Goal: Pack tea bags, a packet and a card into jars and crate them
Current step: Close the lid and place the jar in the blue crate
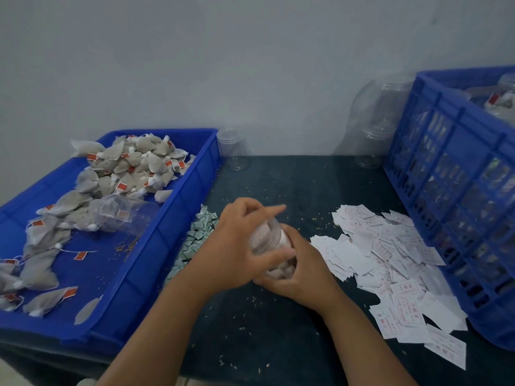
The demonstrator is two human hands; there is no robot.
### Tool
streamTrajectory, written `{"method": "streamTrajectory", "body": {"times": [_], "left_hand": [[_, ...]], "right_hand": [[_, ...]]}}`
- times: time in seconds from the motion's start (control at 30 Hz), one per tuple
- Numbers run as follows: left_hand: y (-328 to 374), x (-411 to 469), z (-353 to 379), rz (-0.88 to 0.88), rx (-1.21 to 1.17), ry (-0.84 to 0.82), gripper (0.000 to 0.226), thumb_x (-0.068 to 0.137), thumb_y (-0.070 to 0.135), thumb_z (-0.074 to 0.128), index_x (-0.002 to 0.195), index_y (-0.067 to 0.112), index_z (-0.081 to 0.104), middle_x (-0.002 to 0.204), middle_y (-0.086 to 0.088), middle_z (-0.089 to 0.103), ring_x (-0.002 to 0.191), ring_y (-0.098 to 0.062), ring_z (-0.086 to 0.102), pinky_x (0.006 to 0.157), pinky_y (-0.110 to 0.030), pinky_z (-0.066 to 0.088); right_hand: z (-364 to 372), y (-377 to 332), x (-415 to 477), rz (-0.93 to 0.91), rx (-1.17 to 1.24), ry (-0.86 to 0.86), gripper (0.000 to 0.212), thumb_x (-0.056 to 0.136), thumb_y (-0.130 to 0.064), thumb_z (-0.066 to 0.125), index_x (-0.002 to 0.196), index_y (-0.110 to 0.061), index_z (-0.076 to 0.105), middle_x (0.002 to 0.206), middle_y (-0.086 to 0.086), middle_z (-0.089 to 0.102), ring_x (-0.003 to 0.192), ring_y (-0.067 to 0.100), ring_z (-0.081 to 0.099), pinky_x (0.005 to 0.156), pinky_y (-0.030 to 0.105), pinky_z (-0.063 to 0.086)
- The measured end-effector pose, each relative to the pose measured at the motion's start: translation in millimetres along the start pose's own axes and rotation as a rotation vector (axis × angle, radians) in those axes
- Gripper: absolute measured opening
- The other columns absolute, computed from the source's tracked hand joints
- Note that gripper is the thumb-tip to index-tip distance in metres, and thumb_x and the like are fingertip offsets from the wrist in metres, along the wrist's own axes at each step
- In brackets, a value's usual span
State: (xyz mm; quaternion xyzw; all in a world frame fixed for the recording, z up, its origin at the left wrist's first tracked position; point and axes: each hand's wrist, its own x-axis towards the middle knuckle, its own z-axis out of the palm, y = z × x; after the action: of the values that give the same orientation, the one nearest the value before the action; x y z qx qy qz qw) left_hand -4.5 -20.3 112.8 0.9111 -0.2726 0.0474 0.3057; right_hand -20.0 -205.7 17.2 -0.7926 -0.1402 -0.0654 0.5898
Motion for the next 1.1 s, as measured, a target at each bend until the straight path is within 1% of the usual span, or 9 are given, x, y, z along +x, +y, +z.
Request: {"method": "streamTrajectory", "body": {"times": [0.23,0.37,0.5,0.6,0.67,0.77,0.9,1.03,1.1], "left_hand": [[22,9,3,-0.073,0.14,-0.016,0.047,0.086,0.065,0.066,0.127,0.047,0.054,0.125,0.02,0.048,0.117,-0.009,0.051,0.102,-0.036,0.048],[32,10,7,-0.043,0.195,0.002,0.051,0.077,0.082,0.054,0.111,0.045,0.056,0.115,0.021,0.053,0.108,-0.005,0.053,0.095,-0.031,0.047],[24,13,-8,0.125,-0.018,-0.067,0.033,0.083,0.064,0.072,0.101,0.037,0.07,0.109,0.019,0.065,0.104,-0.006,0.065,0.09,-0.037,0.053],[18,13,-16,0.181,-0.209,-0.187,0.027,0.089,0.047,0.074,0.103,0.024,0.077,0.117,0.012,0.068,0.116,-0.016,0.066,0.098,-0.041,0.053],[20,14,-20,0.148,-0.289,-0.208,0.027,0.095,0.042,0.07,0.113,0.024,0.079,0.13,0.012,0.067,0.128,-0.014,0.06,0.107,-0.038,0.049],[23,11,-25,0.0,0.012,-0.181,0.05,0.096,0.057,0.059,0.144,0.046,0.054,0.154,0.022,0.044,0.145,-0.003,0.037,0.117,-0.033,0.035],[44,4,-8,-0.191,0.098,-0.118,0.046,0.087,0.072,0.052,0.125,0.046,0.052,0.127,0.023,0.052,0.119,-0.007,0.052,0.099,-0.03,0.045],[39,5,-13,0.035,-0.105,-0.102,0.034,0.086,0.065,0.062,0.093,0.033,0.066,0.103,0.014,0.066,0.102,-0.008,0.064,0.089,-0.035,0.052],[28,2,-21,0.105,-0.405,-0.222,0.024,0.091,0.043,0.07,0.095,0.019,0.075,0.117,0.006,0.072,0.119,-0.018,0.066,0.102,-0.044,0.052]], "right_hand": [[6,2,-1,0.0,0.014,0.025,0.082,0.07,-0.044,0.094,0.141,-0.048,0.053,0.123,-0.017,0.073,0.104,0.008,0.074,0.076,0.02,0.059],[7,4,-1,0.053,0.045,-0.017,0.074,0.07,-0.038,0.09,0.134,-0.054,0.054,0.12,-0.016,0.076,0.105,0.009,0.077,0.085,0.046,0.067],[0,3,1,0.063,0.237,-0.141,0.072,0.075,-0.023,0.09,0.14,-0.035,0.061,0.119,0.002,0.078,0.11,0.025,0.078,0.09,0.055,0.066],[0,6,2,0.049,0.286,-0.169,0.069,0.076,-0.025,0.085,0.141,-0.029,0.062,0.13,0.007,0.074,0.126,0.025,0.072,0.104,0.043,0.06],[2,4,1,0.045,0.305,-0.173,0.064,0.078,-0.023,0.086,0.134,-0.044,0.065,0.127,-0.006,0.076,0.122,0.011,0.071,0.099,0.026,0.058],[6,0,-2,0.057,0.324,-0.096,0.066,0.075,-0.02,0.09,0.129,-0.047,0.065,0.118,-0.011,0.078,0.107,0.005,0.075,0.083,0.023,0.059],[11,-4,-1,0.045,0.287,-0.029,0.069,0.075,-0.024,0.091,0.135,-0.044,0.061,0.116,-0.008,0.078,0.104,0.015,0.079,0.077,0.025,0.061],[-1,-5,-4,0.124,0.432,-0.324,0.051,0.077,-0.028,0.087,0.125,-0.038,0.071,0.111,-0.009,0.078,0.106,0.01,0.075,0.085,0.026,0.057],[-4,-2,-3,0.183,0.562,-0.461,0.078,0.074,-0.045,0.093,0.137,-0.009,0.063,0.115,0.007,0.072,0.108,0.025,0.068,0.089,0.037,0.053]]}}
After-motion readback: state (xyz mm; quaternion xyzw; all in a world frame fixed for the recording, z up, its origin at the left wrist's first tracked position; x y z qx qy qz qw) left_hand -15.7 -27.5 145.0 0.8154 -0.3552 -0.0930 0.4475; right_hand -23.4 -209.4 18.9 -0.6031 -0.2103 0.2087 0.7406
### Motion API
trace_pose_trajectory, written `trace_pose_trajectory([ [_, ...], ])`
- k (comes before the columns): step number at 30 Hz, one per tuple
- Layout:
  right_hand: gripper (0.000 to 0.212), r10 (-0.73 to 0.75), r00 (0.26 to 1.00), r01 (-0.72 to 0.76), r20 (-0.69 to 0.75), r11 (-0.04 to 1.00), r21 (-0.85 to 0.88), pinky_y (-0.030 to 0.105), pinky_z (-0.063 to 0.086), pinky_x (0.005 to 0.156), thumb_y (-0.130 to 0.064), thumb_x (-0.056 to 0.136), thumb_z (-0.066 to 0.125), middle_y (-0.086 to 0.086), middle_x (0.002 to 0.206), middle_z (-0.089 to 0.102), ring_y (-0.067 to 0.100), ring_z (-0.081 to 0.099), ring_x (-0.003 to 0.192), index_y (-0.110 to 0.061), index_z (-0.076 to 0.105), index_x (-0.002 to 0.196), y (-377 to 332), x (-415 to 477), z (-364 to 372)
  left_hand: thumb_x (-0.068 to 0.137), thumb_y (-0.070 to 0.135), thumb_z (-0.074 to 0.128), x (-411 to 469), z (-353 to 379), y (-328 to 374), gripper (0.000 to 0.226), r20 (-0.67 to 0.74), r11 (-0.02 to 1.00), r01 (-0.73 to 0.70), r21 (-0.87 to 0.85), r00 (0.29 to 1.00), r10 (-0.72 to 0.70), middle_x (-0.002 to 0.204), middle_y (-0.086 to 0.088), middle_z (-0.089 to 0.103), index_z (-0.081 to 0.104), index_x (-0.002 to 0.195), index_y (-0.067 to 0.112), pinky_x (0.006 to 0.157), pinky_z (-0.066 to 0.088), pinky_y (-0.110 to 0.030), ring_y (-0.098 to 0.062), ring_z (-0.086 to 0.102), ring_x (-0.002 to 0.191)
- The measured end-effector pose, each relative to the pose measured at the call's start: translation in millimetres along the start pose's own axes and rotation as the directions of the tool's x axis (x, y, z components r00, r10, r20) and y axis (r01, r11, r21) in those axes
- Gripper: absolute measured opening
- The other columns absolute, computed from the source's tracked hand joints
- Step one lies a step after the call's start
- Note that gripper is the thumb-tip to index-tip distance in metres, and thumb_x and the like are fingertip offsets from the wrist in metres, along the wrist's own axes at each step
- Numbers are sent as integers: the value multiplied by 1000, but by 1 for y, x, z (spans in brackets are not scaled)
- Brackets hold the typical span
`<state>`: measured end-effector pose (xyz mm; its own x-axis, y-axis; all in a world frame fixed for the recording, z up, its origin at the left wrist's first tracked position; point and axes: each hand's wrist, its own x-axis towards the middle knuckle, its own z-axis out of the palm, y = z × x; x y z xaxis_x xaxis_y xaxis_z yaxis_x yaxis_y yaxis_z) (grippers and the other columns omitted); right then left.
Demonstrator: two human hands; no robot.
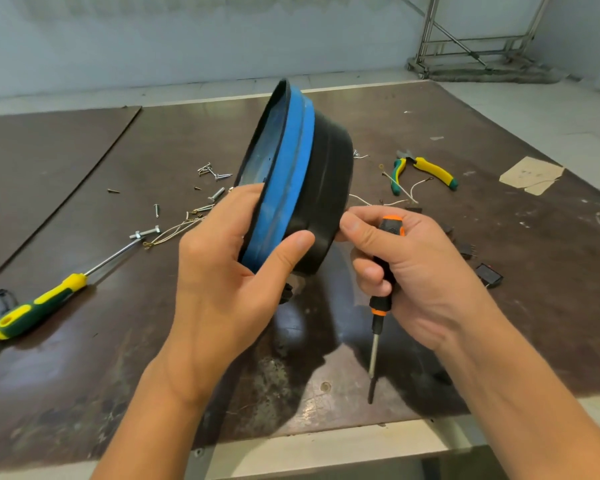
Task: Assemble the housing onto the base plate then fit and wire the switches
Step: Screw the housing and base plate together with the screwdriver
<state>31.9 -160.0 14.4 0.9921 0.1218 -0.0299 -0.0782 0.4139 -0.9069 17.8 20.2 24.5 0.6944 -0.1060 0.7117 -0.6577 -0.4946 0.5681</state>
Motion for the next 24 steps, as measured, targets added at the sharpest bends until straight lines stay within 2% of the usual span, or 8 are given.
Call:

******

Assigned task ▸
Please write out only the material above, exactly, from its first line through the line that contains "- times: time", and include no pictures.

Written reply ▸
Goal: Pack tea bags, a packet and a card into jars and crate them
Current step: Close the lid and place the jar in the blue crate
The demonstrator is two human hands; there is no robot.
### Tool
streamTrajectory, written `{"method": "streamTrajectory", "body": {"times": [_], "left_hand": [[_, ...]], "right_hand": [[_, ...]]}}`
- times: time in seconds from the motion's start (control at 30 Hz), one per tuple

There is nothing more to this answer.